■ Exercise objective
Which lines in the records below mention the word "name"? Copy each one out.

Records excerpted from a collection:
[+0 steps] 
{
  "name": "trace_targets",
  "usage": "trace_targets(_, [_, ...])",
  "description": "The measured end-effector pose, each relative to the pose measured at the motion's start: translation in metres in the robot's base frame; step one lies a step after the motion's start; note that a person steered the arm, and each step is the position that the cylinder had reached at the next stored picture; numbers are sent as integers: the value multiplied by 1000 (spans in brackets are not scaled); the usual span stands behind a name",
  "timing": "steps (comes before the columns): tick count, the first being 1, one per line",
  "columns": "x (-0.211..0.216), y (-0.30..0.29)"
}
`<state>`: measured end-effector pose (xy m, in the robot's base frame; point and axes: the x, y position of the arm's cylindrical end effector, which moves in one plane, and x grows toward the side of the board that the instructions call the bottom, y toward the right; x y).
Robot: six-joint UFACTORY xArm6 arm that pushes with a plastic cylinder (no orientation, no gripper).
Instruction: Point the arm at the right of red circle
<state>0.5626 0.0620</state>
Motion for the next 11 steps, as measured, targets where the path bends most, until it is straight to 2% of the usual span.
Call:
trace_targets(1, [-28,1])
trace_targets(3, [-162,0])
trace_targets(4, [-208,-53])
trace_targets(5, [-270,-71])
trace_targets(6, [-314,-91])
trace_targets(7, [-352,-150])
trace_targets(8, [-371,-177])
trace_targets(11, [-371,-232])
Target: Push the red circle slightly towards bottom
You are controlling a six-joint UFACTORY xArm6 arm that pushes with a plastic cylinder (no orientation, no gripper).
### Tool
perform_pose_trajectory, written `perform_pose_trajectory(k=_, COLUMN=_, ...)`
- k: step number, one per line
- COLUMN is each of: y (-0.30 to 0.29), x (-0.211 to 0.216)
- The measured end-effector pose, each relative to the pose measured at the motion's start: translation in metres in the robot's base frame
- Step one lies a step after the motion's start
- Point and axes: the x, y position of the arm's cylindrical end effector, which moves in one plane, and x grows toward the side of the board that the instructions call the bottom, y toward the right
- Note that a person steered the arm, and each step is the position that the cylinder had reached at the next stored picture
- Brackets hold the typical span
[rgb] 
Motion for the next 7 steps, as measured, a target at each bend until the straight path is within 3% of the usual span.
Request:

■ Task output
  "name": "trace_targets",
  "description": "The measured end-effector pose, each relative to the pose measured at the motion's start: translation in metres in the robot's base frame; step one lies a step after the motion's start; note that a person steered the arm, and each step is the position that the cylinder had reached at the next stored picture; numbers are sent as integers: the value multiplied by 1000 (spans in brackets are not scaled); the usual span stands behind a name",

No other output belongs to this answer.